> **Your goal**: Return the lines of the data below starting at the one holding "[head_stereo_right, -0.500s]" and ending at the one holding "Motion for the", word for word, leaving every picture out.

> **Supplied material**:

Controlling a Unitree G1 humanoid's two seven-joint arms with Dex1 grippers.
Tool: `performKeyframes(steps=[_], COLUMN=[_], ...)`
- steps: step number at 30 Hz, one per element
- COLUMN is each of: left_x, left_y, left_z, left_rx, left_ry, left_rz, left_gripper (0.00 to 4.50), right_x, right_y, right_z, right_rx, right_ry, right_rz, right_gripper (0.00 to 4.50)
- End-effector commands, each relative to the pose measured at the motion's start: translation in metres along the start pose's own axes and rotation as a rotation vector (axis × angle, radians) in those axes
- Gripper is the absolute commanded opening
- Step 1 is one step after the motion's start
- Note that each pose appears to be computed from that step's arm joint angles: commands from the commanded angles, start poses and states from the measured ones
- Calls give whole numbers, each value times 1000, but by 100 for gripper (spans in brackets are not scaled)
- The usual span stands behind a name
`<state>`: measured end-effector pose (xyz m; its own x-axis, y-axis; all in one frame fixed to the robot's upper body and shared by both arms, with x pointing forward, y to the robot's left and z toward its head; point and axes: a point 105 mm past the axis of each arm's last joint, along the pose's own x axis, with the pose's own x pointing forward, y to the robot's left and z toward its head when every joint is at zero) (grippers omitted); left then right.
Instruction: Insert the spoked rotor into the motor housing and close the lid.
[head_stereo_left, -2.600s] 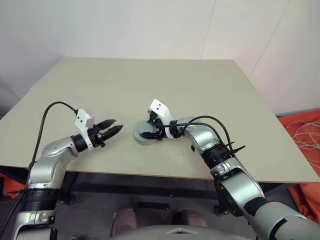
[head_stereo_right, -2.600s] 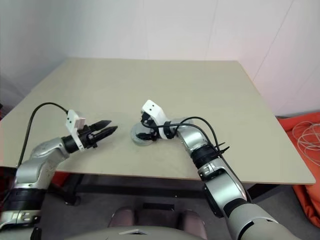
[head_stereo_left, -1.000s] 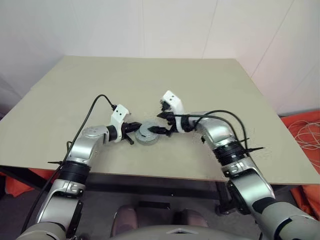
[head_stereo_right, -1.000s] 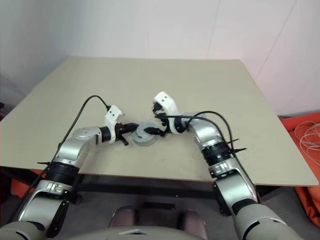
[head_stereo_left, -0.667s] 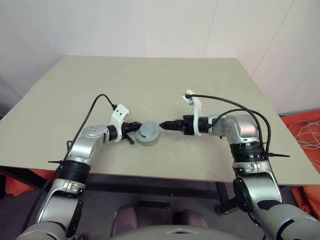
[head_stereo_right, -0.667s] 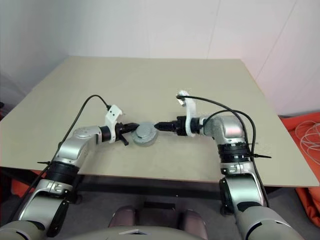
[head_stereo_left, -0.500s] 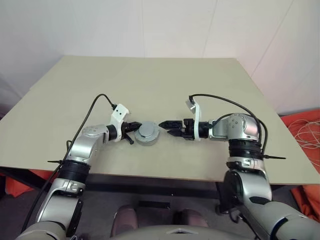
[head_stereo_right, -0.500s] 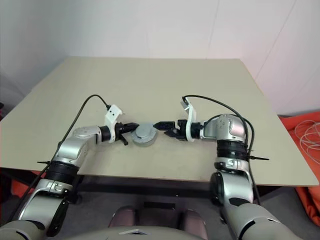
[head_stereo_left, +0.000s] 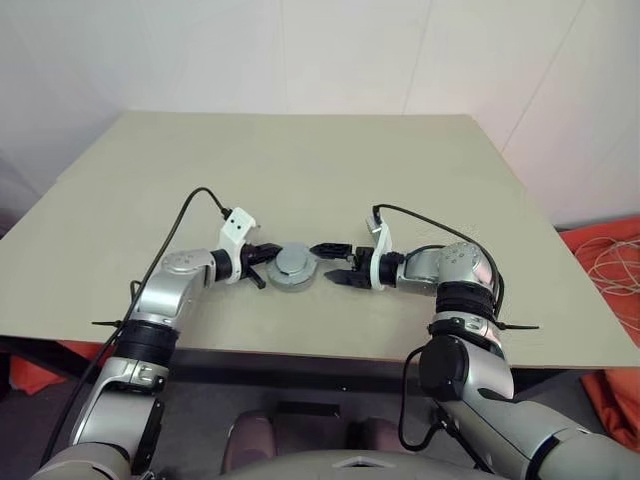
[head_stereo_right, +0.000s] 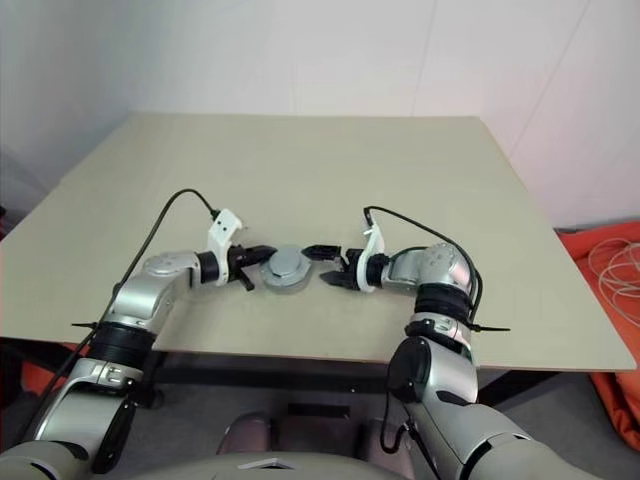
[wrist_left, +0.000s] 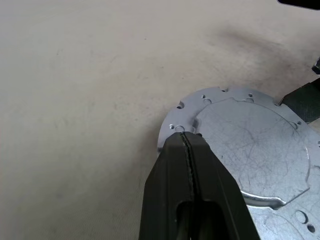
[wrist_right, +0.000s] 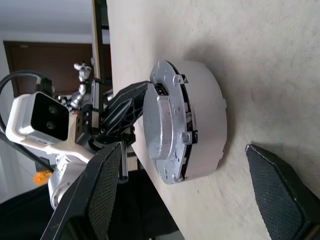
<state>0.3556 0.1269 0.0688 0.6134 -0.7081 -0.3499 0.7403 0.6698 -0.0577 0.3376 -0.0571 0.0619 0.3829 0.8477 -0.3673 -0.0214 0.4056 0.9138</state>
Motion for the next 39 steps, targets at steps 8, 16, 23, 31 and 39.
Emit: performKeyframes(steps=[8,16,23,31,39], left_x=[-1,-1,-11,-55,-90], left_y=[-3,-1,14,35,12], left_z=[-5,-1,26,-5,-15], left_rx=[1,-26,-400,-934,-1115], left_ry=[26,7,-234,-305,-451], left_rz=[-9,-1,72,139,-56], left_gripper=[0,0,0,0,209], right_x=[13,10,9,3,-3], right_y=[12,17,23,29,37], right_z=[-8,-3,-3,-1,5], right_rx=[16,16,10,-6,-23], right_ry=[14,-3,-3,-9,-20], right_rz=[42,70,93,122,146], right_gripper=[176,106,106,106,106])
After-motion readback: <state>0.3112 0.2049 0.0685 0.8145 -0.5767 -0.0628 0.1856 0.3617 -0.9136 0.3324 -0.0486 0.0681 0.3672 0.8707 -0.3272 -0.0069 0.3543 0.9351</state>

> **Answer for this exercise**:
[head_stereo_right, -0.500s] 
[head_stereo_left, +0.000s] 
[head_stereo_right, +0.000s] 
[wrist_left, +0.000s] 
[wrist_right, +0.000s] 
<state>0.3556 0.1269 0.0688 0.6134 -0.7081 -0.3499 0.7403 0.6698 -0.0577 0.3376 -0.0571 0.0619 0.3829 0.8477 -0.3673 -0.0214 0.4056 0.9138</state>
Motion for the next 39 steps, targets at steps 8, 16, 23, 31 and 39.

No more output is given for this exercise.